Real Estate Operations Segment

        Our real estate operations segment owns and operates a 451,000 square foot shopping center located in Farmingdale, New York and also owns and leases to others a 102,000 square foot building in Chatsworth, California and a 208,000 square foot manufacturing facility located in Fullerton, California. We have one tenant that occupies more than 10% of the rentable space of the shopping center. Rental revenue increased by 11.8% in the second quarter and 11.7% in the first six months of fiscal 2004, as compared to the same periods of fiscal 2003, reflecting tenants occupying an additional 30,000 square feet of the shopping center.

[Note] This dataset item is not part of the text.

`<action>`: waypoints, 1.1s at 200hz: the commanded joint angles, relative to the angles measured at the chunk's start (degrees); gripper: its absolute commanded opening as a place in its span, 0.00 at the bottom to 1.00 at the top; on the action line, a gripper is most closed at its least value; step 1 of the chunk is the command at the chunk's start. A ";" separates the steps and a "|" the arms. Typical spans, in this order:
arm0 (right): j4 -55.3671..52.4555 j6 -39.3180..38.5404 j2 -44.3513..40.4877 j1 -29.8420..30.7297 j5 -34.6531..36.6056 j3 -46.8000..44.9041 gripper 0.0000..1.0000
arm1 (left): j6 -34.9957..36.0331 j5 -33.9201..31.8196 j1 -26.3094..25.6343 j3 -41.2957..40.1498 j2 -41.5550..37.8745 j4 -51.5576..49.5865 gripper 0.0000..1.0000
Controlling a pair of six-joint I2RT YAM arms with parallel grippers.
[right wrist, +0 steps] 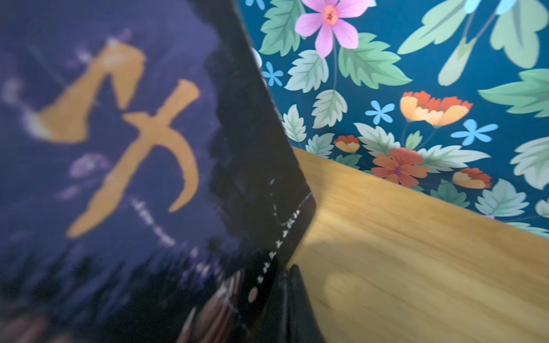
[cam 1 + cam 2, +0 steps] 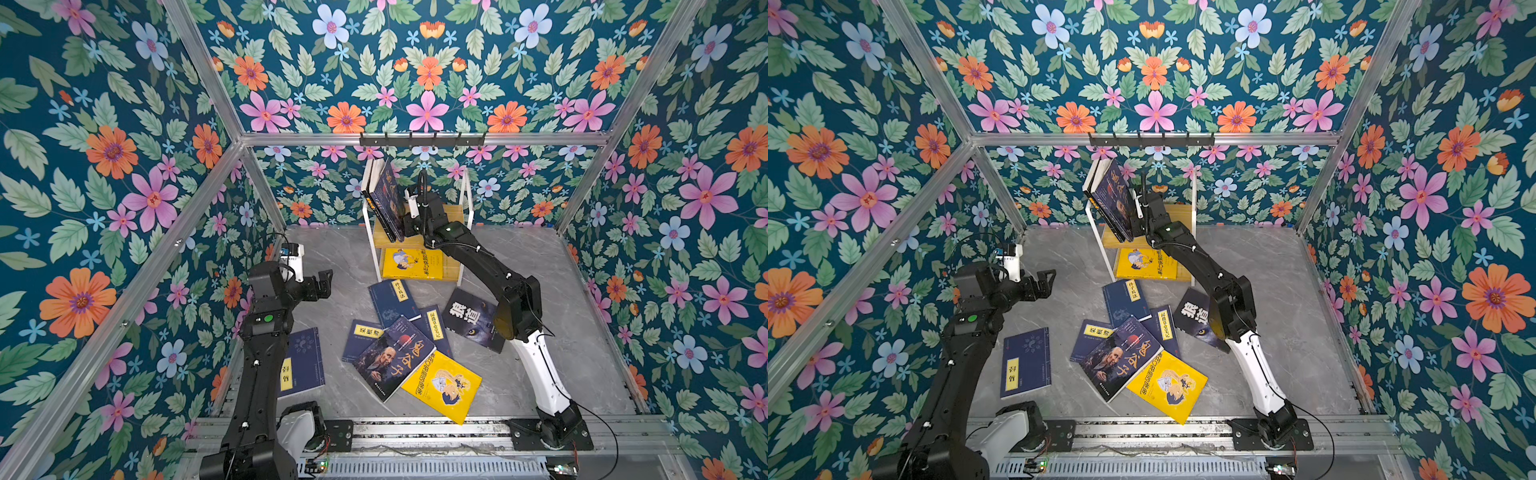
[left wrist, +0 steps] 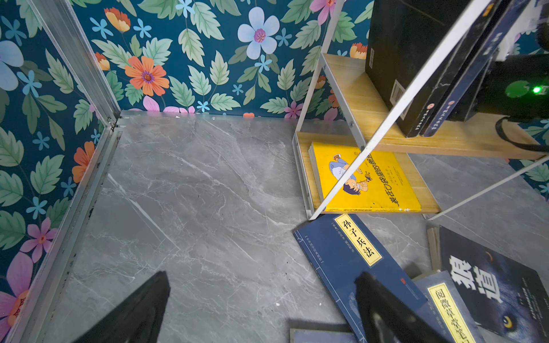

The weighted average occupancy was 96.2% and 89.5% in the first six months of fiscal 2004 and 2003, respectively. The average effective annual rental rate per square foot was $20.31 and $19.75 during the first six months of fiscal 2004 and fiscal 2003, respectively. As of March 31, 2004, approximately 97% of the shopping center was leased. We anticipate that rental income will increase during fiscal 2004, as a result of a new lease for approximately 27,000 square feet, entered into during the last quarter of fiscal 2003. The Chatsworth property is leased through July 2008, and generates revenue and operating income of approximately $0.5 million per year. The Fullerton property is leased to Alcoa through October 2007, and generates revenue and operating income in excess of $0.5 million per year.

        Operating income increased by 6.4% in the second quarter and 7.2% in the first six months of fiscal 2004, as compared to the same periods of fiscal 2003. The improvement in the first six months of fiscal 2004 reflects an increase in the weighted-average occupancy during the first six months of fiscal 2004.

Corporate

        The operating results at corporate improved by $26.4 million in the first six months of fiscal 2004 as compared to the first six months of fiscal 2003. The first six months of fiscal 2003 included $13.7 million of expense for one-time change of control payments required under contracts with our top four executives as a result of the sale of the fastener business, and $10.4 million of bonuses awarded to our top four executives as a result of the sale of the fastener business. The top four executives relinquished their right to any other future change of control payments. Excluding these payments, operating results improved by $2.3 million in the fist six months of fiscal 2004, due primarily to $1.2 million of foreign currency gains and a reduction in legal fees, offset partially by an increase in travel expenses and insurance premiums. In January 2004, we completed a move of our corporate headquarters to a newly leased facility that is less than half the size of our former location, creating approximately a $0.2 million annual savings of expense.

FINANCIAL CONDITION, LIQUIDITY AND CAPITAL RESOURCES

        Total capitalization as of March 31, 2004 and September 30, 2003 amounted to $253.2 million and $143.8 million, respectively. The six-month change in capitalization included a $123.9 million net increase in debt as a result of our acquisition of Hein Gericke, PoloExpress, and IFW, obtaining financing on our shopping center, and receiving a revolving credit line based on the assets of our aerospace segment. Equity decreased by $14.5 million, due primarily to our reported net loss. Our combined cash and investment balances totaled $105.1 million on March 31, 2004, as compared to $110.9 million on September 30, 2003.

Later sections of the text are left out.